Your task: Please repeat, exactly and without pictures, the lines of the entries below that run from the one containing "(115, 77) spray can: -12.9, 7.0, 2.6" through the one containing "From the lens to the pinch".

Dataset excerpts:
____________________
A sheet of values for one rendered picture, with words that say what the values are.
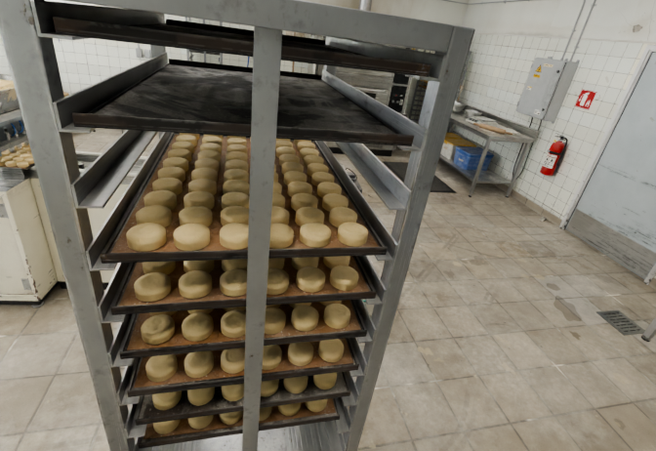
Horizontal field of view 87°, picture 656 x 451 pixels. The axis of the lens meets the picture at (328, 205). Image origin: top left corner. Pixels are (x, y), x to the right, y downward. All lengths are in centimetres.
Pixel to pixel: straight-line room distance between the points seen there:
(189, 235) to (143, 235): 6
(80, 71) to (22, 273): 458
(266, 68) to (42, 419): 214
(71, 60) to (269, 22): 654
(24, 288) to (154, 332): 223
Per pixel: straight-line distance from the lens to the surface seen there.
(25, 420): 238
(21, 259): 271
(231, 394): 79
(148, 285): 60
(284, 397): 80
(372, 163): 64
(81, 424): 227
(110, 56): 672
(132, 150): 66
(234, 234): 53
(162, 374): 72
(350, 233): 56
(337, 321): 66
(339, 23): 42
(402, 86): 596
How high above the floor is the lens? 179
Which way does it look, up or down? 26 degrees down
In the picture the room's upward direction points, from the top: 8 degrees clockwise
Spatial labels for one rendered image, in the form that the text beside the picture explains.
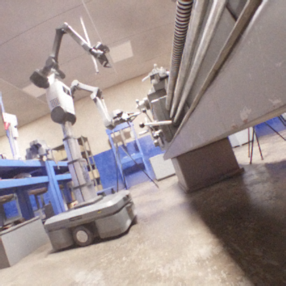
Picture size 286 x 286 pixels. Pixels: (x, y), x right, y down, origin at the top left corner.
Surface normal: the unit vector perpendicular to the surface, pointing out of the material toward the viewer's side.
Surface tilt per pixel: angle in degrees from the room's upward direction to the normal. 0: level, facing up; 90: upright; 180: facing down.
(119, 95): 90
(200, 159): 90
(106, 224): 90
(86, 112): 90
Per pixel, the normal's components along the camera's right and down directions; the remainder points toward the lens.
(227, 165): -0.07, -0.12
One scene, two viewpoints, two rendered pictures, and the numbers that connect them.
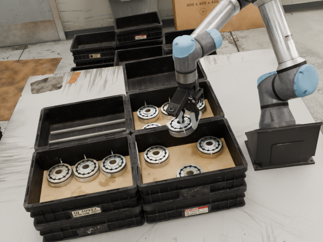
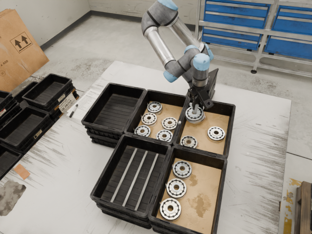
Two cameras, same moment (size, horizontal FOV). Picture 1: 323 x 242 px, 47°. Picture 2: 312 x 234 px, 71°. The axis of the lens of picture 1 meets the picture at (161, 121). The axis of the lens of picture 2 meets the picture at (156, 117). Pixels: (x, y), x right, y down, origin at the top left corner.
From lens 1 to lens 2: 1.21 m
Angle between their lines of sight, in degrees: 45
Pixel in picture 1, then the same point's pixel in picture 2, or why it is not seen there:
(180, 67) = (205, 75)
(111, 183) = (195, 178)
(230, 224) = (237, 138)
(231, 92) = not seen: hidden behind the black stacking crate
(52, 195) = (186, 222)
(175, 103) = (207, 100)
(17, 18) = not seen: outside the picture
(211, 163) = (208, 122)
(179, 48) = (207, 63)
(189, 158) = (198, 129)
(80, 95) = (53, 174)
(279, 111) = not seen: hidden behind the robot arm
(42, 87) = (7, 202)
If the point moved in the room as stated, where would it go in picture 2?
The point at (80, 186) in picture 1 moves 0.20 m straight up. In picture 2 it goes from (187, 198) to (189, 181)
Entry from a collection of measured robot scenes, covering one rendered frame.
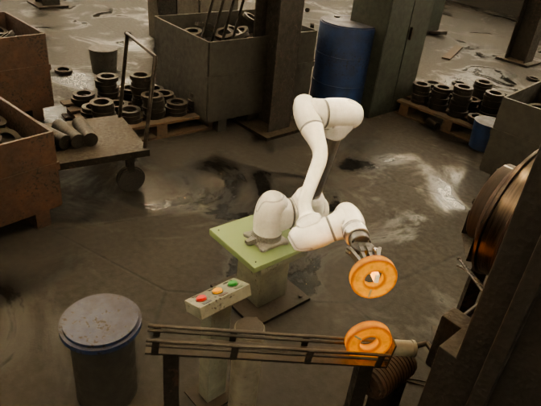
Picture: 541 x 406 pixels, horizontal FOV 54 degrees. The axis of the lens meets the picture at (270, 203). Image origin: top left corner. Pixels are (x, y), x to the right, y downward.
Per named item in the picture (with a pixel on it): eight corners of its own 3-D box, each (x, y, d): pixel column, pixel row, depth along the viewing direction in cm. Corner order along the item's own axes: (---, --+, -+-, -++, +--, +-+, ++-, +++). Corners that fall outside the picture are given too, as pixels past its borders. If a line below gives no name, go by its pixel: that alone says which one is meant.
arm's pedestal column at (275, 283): (210, 287, 297) (212, 242, 281) (265, 263, 321) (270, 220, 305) (253, 329, 272) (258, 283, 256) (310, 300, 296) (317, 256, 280)
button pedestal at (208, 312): (244, 392, 239) (254, 287, 207) (200, 420, 225) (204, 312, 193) (222, 369, 249) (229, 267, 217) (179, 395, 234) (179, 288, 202)
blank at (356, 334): (369, 366, 181) (365, 358, 184) (402, 340, 175) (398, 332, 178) (336, 349, 174) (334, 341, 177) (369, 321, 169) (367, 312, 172)
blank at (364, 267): (403, 263, 170) (400, 256, 172) (358, 258, 167) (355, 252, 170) (390, 300, 177) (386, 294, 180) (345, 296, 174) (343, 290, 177)
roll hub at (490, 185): (509, 228, 194) (536, 160, 180) (469, 254, 178) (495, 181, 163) (495, 221, 198) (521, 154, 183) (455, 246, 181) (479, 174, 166)
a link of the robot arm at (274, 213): (247, 222, 278) (252, 186, 266) (279, 220, 284) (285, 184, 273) (258, 240, 265) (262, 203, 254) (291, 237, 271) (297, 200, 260)
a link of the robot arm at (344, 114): (279, 213, 284) (316, 209, 292) (290, 234, 273) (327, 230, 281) (317, 89, 232) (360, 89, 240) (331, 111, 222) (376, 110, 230)
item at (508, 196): (538, 254, 199) (589, 140, 174) (472, 304, 171) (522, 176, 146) (522, 246, 203) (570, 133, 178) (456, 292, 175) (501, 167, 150)
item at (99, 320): (158, 395, 233) (156, 325, 211) (88, 435, 214) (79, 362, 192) (123, 350, 253) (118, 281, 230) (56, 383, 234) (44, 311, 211)
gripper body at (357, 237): (367, 247, 193) (374, 262, 185) (344, 246, 191) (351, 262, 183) (371, 229, 189) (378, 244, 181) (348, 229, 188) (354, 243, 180)
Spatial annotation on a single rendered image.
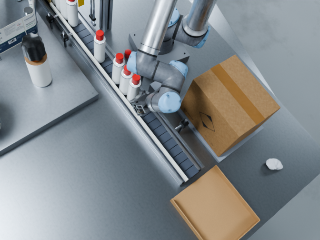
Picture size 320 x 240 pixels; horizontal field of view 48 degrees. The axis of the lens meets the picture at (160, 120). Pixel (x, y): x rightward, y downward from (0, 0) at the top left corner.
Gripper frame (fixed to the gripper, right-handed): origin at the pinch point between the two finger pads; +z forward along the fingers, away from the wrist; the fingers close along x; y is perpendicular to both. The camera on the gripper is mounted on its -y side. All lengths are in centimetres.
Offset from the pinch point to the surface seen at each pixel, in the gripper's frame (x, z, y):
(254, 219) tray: 67, -27, -12
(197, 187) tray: 44.6, -14.1, -0.3
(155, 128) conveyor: 14.5, -2.0, 0.2
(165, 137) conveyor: 20.0, -5.2, -1.0
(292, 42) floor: 44, 82, -181
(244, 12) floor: 4, 105, -165
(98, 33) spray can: -33.1, 1.9, 1.6
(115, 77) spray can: -12.9, 7.0, 2.6
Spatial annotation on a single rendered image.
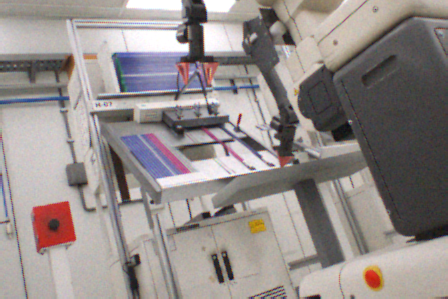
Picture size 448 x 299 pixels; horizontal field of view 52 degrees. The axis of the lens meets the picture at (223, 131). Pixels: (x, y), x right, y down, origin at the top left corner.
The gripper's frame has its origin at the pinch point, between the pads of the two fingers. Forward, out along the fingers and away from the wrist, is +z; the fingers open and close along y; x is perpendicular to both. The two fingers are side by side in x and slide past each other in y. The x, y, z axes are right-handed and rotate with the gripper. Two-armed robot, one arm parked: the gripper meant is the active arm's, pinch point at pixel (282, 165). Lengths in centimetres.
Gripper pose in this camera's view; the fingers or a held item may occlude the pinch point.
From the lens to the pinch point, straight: 207.3
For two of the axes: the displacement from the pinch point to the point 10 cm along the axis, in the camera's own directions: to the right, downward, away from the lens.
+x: 5.2, 4.0, -7.6
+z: -1.3, 9.1, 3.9
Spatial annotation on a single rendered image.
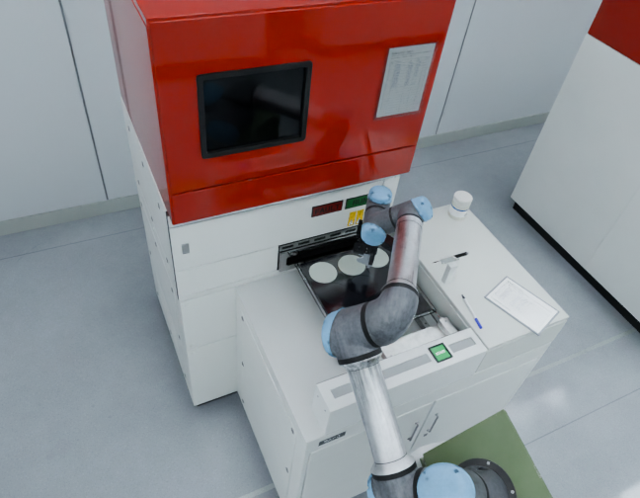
____________________
Output:
(115, 77) spray can: -12.9, 7.0, 2.6
Spatial annotation on a single rendered image.
Picture size 448 x 299 pixels; horizontal field of view 52 degrees. The axis of the lens meets the picture at (223, 131). Pixels: (x, y), x right, y down, origin at the top left corner.
The gripper's frame has its origin at the pinch point, between the pads of the two fingers. Forward, out along the fingers and away from the wrist, is +z; the fingers open and close along y; x is perpendicular to both. The two fingers are side by side in x and slide past each other in y. The x, y, z axes are right-handed and rotate with the gripper. Two-armed robot, one arm parked: the gripper meant is the active arm's, pinch point at pixel (282, 165). Lengths in centimetres.
Gripper pose in this camera's view; the fingers or a held item may occlude the pinch point.
From the lens to the pinch point, straight: 207.3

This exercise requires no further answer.